─── Excerpted data ───
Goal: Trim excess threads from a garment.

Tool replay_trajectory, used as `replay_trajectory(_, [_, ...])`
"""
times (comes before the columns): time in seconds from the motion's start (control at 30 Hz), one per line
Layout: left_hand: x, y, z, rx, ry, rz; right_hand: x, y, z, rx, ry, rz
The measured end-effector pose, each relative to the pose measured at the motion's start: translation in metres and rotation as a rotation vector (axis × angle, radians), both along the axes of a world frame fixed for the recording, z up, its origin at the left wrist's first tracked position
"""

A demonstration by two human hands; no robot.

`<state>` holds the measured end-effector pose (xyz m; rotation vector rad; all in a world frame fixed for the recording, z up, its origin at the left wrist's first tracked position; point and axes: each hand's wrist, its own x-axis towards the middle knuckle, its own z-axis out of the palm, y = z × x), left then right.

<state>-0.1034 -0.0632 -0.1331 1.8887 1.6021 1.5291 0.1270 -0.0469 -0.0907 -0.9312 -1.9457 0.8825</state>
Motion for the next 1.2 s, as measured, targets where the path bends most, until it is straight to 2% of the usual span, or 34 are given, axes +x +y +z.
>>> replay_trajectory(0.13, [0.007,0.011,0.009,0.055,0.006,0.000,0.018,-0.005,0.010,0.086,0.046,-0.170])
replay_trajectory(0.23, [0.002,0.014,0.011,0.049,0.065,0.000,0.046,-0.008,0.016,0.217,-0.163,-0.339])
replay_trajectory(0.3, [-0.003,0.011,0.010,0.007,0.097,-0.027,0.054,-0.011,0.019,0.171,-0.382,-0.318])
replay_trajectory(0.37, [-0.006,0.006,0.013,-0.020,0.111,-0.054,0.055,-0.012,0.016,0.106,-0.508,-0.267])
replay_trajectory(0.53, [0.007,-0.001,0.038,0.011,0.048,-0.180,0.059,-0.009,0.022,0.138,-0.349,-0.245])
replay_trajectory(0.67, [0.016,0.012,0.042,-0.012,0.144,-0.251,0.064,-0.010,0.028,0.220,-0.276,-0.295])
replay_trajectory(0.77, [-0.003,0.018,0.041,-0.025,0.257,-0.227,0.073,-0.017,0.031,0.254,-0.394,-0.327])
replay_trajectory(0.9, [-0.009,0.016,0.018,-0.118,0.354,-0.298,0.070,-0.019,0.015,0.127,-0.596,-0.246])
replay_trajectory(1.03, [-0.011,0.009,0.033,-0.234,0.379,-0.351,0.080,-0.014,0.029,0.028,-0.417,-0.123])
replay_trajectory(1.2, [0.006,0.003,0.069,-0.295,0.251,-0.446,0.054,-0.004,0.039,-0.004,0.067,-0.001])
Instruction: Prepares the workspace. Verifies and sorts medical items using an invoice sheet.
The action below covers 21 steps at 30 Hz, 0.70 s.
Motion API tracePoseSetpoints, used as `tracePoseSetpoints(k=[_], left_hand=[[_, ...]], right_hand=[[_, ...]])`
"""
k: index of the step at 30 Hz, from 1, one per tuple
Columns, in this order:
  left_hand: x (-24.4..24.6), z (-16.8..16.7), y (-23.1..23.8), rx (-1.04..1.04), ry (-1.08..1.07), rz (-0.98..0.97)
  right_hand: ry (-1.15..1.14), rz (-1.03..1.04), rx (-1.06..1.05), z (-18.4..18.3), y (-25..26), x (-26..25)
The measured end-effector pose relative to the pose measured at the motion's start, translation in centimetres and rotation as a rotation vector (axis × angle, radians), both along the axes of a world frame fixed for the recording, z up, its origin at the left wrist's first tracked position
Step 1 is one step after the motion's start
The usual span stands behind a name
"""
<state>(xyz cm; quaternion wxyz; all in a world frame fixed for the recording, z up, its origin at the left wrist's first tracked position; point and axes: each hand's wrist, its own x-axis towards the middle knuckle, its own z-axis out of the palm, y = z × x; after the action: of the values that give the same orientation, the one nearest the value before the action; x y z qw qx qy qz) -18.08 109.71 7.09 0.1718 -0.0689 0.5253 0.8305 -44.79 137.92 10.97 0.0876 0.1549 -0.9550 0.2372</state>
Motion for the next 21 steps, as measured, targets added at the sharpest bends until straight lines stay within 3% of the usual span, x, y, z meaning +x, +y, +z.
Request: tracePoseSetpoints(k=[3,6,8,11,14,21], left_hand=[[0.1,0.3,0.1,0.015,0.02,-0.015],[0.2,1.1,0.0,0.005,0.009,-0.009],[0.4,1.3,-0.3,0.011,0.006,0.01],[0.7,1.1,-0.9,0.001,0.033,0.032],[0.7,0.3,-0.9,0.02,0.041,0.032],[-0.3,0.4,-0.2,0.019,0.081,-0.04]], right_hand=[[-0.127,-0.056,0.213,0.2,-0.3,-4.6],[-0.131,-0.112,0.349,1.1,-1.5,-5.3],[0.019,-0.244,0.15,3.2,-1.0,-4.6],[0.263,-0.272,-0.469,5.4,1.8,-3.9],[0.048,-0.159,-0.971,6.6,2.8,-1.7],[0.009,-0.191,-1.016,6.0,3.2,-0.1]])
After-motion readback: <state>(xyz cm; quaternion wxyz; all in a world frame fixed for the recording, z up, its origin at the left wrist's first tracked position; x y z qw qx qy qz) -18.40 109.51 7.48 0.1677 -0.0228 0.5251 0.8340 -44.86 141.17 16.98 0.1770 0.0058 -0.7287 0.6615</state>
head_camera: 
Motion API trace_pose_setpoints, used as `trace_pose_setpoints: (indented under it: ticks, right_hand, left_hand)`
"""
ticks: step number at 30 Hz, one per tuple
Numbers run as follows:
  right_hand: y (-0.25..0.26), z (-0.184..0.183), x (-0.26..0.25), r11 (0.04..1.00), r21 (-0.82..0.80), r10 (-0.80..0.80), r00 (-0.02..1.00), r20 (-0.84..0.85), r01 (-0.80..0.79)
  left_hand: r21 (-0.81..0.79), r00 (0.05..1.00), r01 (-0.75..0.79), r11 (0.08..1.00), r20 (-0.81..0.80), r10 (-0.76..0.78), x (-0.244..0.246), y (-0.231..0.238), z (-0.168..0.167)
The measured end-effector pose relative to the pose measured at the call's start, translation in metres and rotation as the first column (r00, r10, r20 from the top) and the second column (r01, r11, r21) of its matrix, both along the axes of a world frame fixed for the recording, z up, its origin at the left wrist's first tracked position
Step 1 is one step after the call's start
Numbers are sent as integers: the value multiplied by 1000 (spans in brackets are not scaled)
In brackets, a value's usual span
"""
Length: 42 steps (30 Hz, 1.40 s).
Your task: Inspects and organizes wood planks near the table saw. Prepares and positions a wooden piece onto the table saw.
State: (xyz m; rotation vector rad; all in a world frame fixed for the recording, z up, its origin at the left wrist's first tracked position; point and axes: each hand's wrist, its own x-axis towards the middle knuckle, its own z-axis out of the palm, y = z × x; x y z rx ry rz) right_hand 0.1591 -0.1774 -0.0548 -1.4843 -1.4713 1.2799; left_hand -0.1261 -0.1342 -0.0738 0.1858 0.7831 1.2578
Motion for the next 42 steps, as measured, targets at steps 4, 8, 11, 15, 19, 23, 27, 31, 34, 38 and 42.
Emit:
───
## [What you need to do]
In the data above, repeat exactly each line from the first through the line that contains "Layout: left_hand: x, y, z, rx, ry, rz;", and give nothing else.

## [Exercise result]
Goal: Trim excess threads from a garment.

Tool replay_trajectory, used as `replay_trajectory(_, [_, ...])`
"""
times (comes before the columns): time in seconds from the motion's start (control at 30 Hz), one per line
Layout: left_hand: x, y, z, rx, ry, rz; right_hand: x, y, z, rx, ry, rz

This output is complete, so the exercise is closed.